To: The “Other” Mom on Mother’s Day

This is the post where I admit that this thing is hard.

I see you, mama.

This isn’t the post where I champion biological mothers’ rights and efforts and the story that provides context to their narrative.

I do that sometimes.

This isn’t the post where I remind you how important reunification is in the grand scheme of things.

I’ve written that one, too.

This isn’t the post where I give you ideas to build relationships with biological family members.

All those are so important…but so is this one.

This is the post where I admit that this thing is hard.

I see you, mama.

Yes, you…the one holding that screaming little boy as he rages at the world after yet another missed visit from his first mom. I see the way you whisper into his ear and close your eyes in a desperate attempt to hold in your own fury. How could she do this again? I hear you on the phone an hour later, advocating for the timelines and transition plans and scheduling that your sweet boy needs. I see you when you run into a brick wall over and over again as you try to balance the scales of impact and how you rage into your pillow at night at the injustice of it all.

I see you, mama.

Yes, you…the one climbing into the car for yet another three hour round trip for access…your foster love buckled in alongside your own two littles. I see all the snacks packed, the sippy cups tucked into cupholders, the car games and silly songs and whining toddlers and screaming babies. I see how exhausted you are, and I know why you say no to the volunteer driver. I get it. I see you as she is carried away from you, crying and reaching back over the social worker’s shoulder for you. I know the pain that unfurls in your chest as you try to reassure her and the tears that spill over after she’s gone and all you hear are her screams. I see you waiting in the parking lot and I see when you’re the first face she sees as she rounds the corner…the first arms she flies into, finally feeling safe again.

I see you, mama.

Yes, you…the one who will never get the nice card, the mother’s day post, the thank you. You’re the “other” mom. The one that wasn’t chosen but instead did the choosing – you said yes to a question your child never wanted to ask. I see how you show up again and again and again, and how you make space for the tumultuous grief of your child…even while your own grief threatens to sweep you away. I see how you intentionally post her picture on the wall, help make a card and buy thoughtful gifts for them to give her. I see the way you smile at her and carefully give space, becoming smaller so that she can be larger in the room. I see the way you quietly put your needs second to hers…because you love them and you know this is the part where you start to fade so she can shine.

I see you, mama.

I see the way you tremble in the dark, rubbing her back and whispering reassurances as she relives the horrific, nauseating details. I see the way you lay wide awake for hours, staring into the blackness with black rage and numbness eating away at your insides until you think you might explode. I see the fear that you push down; the fear that you might not be able to go on. I see the anxiety that eats away at you, the hours you spend in courtrooms and police station rooms as she retells her story again and again. The graphic images she paints will change the way you see the world forever, for better or for worse. I see you holding her hand and nodding reassurances and advocating for therapy and teaching her how to breathe through the panic attacks. “Look at me. I’m right here. Tell me something you hear, see, smell, feel.” I see you as you crumble into your own pillow at night, out of earshot and out of sight, finally able to fall apart under the crushing weight of it all. I see you sobbing in a therapy room as you let it all out. A mother’s heart was never made to carry this kind of toxic weight.

I see you, mama. I see the constant battle of your mind – the way you are always fighting for the pure thoughts, the gratitude, the perspective shift…fighting against the intuitive mother inside of you who just wants to protect and nurture and bubble wrap. I see your prayers and the verses you post on your bathroom mirror to keep your heart aligned with the gospel work of this messy, messy ministry you’ve stepped into.

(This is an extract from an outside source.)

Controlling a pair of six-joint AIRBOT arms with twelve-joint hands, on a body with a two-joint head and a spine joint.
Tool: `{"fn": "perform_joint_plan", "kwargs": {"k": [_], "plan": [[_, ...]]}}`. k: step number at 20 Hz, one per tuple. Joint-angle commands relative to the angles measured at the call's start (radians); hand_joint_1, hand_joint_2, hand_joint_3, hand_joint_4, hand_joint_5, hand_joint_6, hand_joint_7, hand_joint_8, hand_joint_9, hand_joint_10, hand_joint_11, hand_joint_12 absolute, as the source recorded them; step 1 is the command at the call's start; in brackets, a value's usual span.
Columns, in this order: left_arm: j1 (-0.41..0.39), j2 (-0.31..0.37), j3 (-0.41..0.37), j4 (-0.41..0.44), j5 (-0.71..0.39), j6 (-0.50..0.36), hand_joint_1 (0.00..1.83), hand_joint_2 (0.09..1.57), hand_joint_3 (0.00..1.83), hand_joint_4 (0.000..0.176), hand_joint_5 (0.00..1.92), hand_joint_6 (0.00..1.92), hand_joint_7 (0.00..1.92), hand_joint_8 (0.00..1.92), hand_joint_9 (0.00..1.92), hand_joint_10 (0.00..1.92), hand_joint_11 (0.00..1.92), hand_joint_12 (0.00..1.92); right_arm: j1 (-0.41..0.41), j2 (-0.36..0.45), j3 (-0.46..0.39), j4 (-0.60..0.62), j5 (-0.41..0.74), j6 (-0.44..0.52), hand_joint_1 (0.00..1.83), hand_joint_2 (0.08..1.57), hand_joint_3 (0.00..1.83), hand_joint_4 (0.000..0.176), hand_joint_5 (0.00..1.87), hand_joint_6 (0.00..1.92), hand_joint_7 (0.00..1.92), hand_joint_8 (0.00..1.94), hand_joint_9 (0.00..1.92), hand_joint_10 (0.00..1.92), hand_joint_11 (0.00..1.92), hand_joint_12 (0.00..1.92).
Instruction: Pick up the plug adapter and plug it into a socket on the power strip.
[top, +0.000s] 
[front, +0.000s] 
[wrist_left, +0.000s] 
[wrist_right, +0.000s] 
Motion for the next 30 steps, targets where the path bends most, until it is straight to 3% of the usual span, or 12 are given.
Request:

Foster care isn’t always pretty and it doesn’t always bring happy endings. Our prayers don’t always get answered the way we asked for and we often don’t get to see the end of the story. Children we love disappear from our homes and our lives, leaving vacant spaces in our hearts. Parents who have done and said horrible things often hold more power than we do over the trajectory of these tiny ones we try to nurture. Our schedules get overturned, our kindness gets taken advantage of, our insight is ignored or not asked for despite the reality that we may know this child better than anyone else in the world.

These are the moments when we need to realign our hearts with the Commander of this mission; we need to remember our “why” for being here and accept the limited vision and control we have in the situation.

I see you, mama…but more importantly…

HE SEES YOU.

He can be enough, when your enough runs out.

“My flesh and my heart may fail, but God is the strength of my heart and my portion forever.” – Psalm 73:26

He can strengthen your exhausted body, soothe your overwhelmed mind, heal your damaged nervous system.

He can take all the pieces of your efforts and bring about wholeness and goodness…without your help.

He is crafting a story for your life and ministry that you cannot begin to fathom.

He is crafting a story for each child’s life who enters your home – undoubtedly in ways you rail against in frantic fear – but I promise you He’s got it.